There were two interesting articles this week about the distractive nature of social media and web 2.0. The New York Times featured an article, Growing Up Digital, Wired for Distraction, arguing that computers, the web and cellphones pose a profound new challenge to focusing and learning for teens. Megan Garber, writing for the Neiman Foundation at Harvard, offers an interesting rebuttal to this.

Where do you sit?

Learning by doing

Dr Tae has some provocative things to say. Some of what jumped out at me….

….”school sucks”

….knowledge is not a cheeseburger….sharing what we know doesn’t mean we will lose it or use it up. In fact when we share what we know we build on and solidify our knowledge

….”certified” doesn’t necessarily mean “qualified”. An alarming statistic – 90% of middle school science teachers in the US do not have any form of science training…. How many teachers are teaching subjects that they have no formal training in? (My question: How many school “librarians” have no formal library qualifications?)

….learning by doing. Hands on learning is essential!!!! We don’t learn by sitting & listening in lecture halls and classrooms. The perfect science lesson = “Mythbusters”

What do you think?

Apples & Oranges

One of the people in my PLN on twitter is Angela Maiers, an educational author and consultant who has some wonderful resources available on her website. Be sure to visit there.

Her model lesson with Grade 4 students on fiction and non-fiction reading is terrific. Angela uses an apples and oranges metaphor to differentiate between non-fiction and fiction reading. I love this metaphor. Such a simple and effective way to illustrate both the importance of balanced reading and the different way we read fiction and non-fiction books.

Improving my practice

I have been remiss in not posting more regularly to my blog. Life is busy and I am juggling graduate studies with full time work. Not entirely a valid excuse I know, but my work and students come first, my studies follow and then blogging fits in when it can!

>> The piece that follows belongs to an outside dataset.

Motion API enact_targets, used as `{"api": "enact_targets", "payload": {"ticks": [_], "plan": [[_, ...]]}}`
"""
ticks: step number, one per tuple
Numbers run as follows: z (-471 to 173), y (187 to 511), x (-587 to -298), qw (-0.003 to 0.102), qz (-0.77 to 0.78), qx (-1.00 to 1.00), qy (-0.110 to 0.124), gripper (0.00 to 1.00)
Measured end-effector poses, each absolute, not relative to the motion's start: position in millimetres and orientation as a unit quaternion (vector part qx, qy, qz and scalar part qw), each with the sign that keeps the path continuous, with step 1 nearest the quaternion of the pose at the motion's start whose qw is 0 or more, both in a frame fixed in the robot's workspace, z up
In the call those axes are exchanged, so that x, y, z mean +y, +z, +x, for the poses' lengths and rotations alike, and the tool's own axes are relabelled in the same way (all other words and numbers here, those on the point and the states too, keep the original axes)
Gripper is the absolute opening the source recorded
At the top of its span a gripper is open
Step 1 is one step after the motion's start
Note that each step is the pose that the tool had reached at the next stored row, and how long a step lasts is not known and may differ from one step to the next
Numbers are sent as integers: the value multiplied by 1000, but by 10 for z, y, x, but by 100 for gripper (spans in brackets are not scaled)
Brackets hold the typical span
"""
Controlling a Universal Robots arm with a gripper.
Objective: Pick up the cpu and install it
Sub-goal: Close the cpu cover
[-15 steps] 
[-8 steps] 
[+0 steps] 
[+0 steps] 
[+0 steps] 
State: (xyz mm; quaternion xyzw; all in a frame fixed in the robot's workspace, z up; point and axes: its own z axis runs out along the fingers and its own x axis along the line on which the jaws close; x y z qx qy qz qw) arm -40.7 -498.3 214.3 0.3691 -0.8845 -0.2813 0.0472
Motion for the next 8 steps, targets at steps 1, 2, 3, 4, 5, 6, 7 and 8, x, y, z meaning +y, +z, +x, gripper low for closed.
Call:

Recently I’ve been preparing an assignment for my graduate classes that involves looking at research in schools. I decided to focus on school library research and most particularly on effective library media programs. I am looking specifically at flexible scheduling in PYP school libraries. I am just beginning on my literature review and have discovered considerable research that indicates the benefits of flexible scheduling in school libraries, for example, van Deusen and Putnam, however as far as I can tell, little or no research that focuses on the PYP environment.

I continue to review the literature (see my delicious bookmarks for more links on flexible scheduling) and will come back to this post as I progress.

Meanwhile take a look at this webcast by Dr R Todd entitled “But do they learn anything? School libraries, meaningful learning and productive pedagogy in information age schools” Dr Todd’s research is prolific and significant to the development of effective school library programmes worldwide. His website lists all his work and is well worth a visit.

In the beginning…

leanne posterHi…this is where I begin…the first post on my professional blog. I’ve been keeping a personal blog describing life in Japan – ramblings relevant to family and friends about what we are up to on the other side of the world. I thought it was time to create a ‘professional’ blog where I could muse about my life as a school librarian and lifelong learner.

Wow! there is just so much to keep up with, it’s overwhelming….new books, web 2.0, magazines, library management systems, literacy resources, hardware, software, databases, authors, podcasts, library classes, teaching, reading and…. LIFE!  How do we fit it all in??? I ask myself that everyday. It’s hard to prioritise…where do you start? There’s so much I want to learn, know and share….. Hopefully I can bring some sense to it all by reflecting on this blog, learning and sharing as I make my way…

By the way, this picture is one of a series of “read”posters capturing our teachers that I created to promote reading in our school. This is me dressed as guess who?